Location
- Country: New Zealand

Physical characteristics
- • location: Hunua Ranges
- • elevation: 688 m (2,257 ft)
- • location: Maramarua River
- • elevation: 15 m (49 ft)
- Length: approx. 35 km (22 mi)
- Basin size: 196 km^{2} (76 sq mi)
- • location: SH 2 bridge
- • minimum: 0.127 cubic metres per second (28 imperial gallons per second)
- • maximum: 183 m^{3}/s (40,254 impgal/s)

= Mangatangi River =

The Mangatangi River, or Mangatangi Stream, originates on the eastern slopes of the Hunua Ranges in New Zealand and flows roughly southwards until it is joined by the Ruaotehuia Stream just north of State Highway 2 between Mangatāwhiri and Maramarua, where it becomes the Maramarua River. Mangatangi can be translated as manga tangi to stream of weeping, or as rippling stream, or babbling brook.

== River or stream? ==
The dictionary defines a river as a large natural stream. The Mangatangi is called a stream by some sources and a river by others. The New Zealand Geographic Board hasn't given it an official name.

The 1:50,000 map shows it as a Stream, but LAWA calls it a River, as does Regional Council in documents on swimming and flow, but a Stream in its catchment management plan. Other references to River are 1894 and 1895 requests for a bridge, a Ratification Information Booklet and on Te Awa, RNZ, District Council, National Library and local historical group websites.

== Geology ==
The river starts as several small streams on the eastern slopes of the Hunua Ranges. Greywacke and argillite of the Waipapa Group form the High Hunua Horst and underlie the river in the Hunua Ranges. The south-eastern boundary of the horst is the Mangatangi Fault, which runs along the north-west side of the mid section of the river. The upper stream is typically shallow, fast flowing, with cobble and gravel substrate.

== Human use ==
As well as being a water and recreation resource, the river was historically a transport link. It also provided shingle to metal local roads and that use continues. A flax industry also existed as late as 1930.

=== Mangatangi Dam ===
The earth-fill dam (2140000 m3, with stone facing, was built between 1972 and 1977, on a foundation drainage filled with greywacke, with a 67 m high bellmouth spillway. It is 340 m wide, 78 m high and can hold 39000000 m3 of water covering 169 ha.

=== Bridges ===
In 1897 Whangamarino Road Board built a girder bridge across the river. By 1914 it was in disrepair. A flood swept a temporary bridge away, whilst a replacement was being built in 1922.

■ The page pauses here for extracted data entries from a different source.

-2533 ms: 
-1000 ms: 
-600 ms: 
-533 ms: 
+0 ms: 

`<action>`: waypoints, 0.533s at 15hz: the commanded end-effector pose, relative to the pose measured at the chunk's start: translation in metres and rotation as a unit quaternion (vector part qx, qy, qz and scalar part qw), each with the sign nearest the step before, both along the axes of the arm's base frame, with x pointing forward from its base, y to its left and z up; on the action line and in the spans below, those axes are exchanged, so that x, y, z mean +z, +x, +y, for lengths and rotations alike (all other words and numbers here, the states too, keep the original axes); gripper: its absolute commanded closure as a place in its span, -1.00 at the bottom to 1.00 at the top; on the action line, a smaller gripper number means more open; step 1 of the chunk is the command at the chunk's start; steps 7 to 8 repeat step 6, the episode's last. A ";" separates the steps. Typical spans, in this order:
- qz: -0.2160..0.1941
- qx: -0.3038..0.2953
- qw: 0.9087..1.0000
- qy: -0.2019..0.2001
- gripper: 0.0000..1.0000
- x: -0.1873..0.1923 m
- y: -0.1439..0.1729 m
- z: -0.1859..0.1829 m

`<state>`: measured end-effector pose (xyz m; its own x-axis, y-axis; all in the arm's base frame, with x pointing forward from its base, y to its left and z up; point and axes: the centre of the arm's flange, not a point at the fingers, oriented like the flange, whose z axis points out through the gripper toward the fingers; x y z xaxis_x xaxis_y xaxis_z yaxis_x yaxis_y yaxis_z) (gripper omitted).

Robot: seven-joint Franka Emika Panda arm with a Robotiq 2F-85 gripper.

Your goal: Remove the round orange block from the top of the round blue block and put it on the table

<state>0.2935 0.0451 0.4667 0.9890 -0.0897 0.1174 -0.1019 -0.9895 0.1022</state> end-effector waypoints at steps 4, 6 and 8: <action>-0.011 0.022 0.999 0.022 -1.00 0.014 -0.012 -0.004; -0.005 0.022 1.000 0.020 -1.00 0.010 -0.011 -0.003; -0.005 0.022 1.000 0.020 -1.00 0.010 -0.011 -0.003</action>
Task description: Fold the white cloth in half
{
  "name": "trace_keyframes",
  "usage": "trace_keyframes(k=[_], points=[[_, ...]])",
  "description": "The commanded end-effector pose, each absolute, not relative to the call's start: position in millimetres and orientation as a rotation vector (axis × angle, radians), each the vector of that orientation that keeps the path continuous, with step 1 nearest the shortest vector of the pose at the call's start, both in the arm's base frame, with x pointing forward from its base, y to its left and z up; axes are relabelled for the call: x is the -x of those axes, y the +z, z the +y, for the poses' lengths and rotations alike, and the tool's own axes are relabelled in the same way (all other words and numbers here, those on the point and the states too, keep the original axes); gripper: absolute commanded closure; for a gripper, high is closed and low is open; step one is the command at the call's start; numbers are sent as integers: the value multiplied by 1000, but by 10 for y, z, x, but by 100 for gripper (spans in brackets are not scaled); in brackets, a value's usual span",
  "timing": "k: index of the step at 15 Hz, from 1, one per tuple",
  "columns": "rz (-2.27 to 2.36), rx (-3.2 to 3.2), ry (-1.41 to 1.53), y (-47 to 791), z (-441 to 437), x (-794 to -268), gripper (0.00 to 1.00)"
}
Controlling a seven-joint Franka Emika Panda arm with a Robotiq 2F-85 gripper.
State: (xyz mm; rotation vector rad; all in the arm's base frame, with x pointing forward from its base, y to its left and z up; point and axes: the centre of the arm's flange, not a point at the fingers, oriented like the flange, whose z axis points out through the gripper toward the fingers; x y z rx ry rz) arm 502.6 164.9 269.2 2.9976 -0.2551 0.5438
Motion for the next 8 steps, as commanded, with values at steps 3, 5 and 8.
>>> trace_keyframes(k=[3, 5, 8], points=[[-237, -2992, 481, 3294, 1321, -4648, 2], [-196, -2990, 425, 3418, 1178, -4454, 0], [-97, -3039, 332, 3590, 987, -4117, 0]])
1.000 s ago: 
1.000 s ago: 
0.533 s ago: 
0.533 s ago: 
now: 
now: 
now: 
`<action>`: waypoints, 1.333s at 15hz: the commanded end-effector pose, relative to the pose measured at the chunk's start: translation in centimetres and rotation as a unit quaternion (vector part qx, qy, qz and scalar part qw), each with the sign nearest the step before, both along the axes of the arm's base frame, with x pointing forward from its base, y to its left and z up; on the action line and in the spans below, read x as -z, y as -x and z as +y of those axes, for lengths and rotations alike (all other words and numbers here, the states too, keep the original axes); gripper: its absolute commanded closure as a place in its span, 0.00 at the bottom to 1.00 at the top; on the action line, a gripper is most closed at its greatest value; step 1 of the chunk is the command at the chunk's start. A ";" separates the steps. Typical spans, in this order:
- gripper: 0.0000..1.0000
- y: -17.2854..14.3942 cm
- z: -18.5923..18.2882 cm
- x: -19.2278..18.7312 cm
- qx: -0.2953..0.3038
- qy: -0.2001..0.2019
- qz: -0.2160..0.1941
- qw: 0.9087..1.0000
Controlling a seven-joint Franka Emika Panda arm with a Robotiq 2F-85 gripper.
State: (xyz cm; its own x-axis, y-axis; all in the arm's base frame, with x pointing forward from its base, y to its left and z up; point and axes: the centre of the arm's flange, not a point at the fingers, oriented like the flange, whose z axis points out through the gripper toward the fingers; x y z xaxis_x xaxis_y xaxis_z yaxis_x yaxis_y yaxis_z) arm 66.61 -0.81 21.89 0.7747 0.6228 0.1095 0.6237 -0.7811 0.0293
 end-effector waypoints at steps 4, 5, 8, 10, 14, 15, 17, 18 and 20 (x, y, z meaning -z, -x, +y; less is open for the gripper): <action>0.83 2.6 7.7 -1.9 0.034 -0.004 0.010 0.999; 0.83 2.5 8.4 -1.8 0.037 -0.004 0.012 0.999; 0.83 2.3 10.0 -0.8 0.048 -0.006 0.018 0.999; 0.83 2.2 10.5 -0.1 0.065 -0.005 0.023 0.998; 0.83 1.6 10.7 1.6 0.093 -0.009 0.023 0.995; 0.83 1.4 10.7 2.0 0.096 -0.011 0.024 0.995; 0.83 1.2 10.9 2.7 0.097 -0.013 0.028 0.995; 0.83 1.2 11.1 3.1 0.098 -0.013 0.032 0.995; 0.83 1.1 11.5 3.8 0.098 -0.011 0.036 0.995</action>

Further upstream, Stubbs Bridge was also built in 1922, swept away in 1966 and replaced in 1967.

In 1921 Franklin County Council rejected a tender for a bridge with concrete piers, a main span of 64 ft and two 20 ft side spans. Stubbs Bridge was opened on 22 December 1924 by Minister of Public Works, Gordon Coates.

== Ecology ==

=== Species ===
Introduced species include rainbow and brown trout. Koi carp and mosquitofish, have become major pests.

Trout were introduced in 1885.

Water quality is high in the regional park, but degrades downstream with increasing agricultural land use, so that by the Watercare Services flow gauging weir, given consent in 2001, only eels and Crans bully (Gobiomorphus basalis) were recorded. Galaxiids are largely absent upstream of the weir. Longfinned and shortfinned eels, and Crans bully are common. Attempts were made in the past to trap eels, in the belief that they damaged fisheries.

Grey teal, brown teal and grey duck have been seen on the reservoir.

=== Environmental issues ===
Pollution measurements near the mouth of the river show that it is among the worst 25% of waterways in the country for a majority of pollutants. The catchment is mostly fertile farmland, so intensive agriculture is present and significant agricultural pollution is leached into groundwater and contained in the runoff.

The removal of the native vegetation throughout the catchment to accommodate the increasing demand for farmland has contributed to the silting of the river with loose soils from eroded farmland. That would have been exacerbated by floating the felled logs down the stream, which was licensed under the Timber Floating Act 1873 till at least 1911.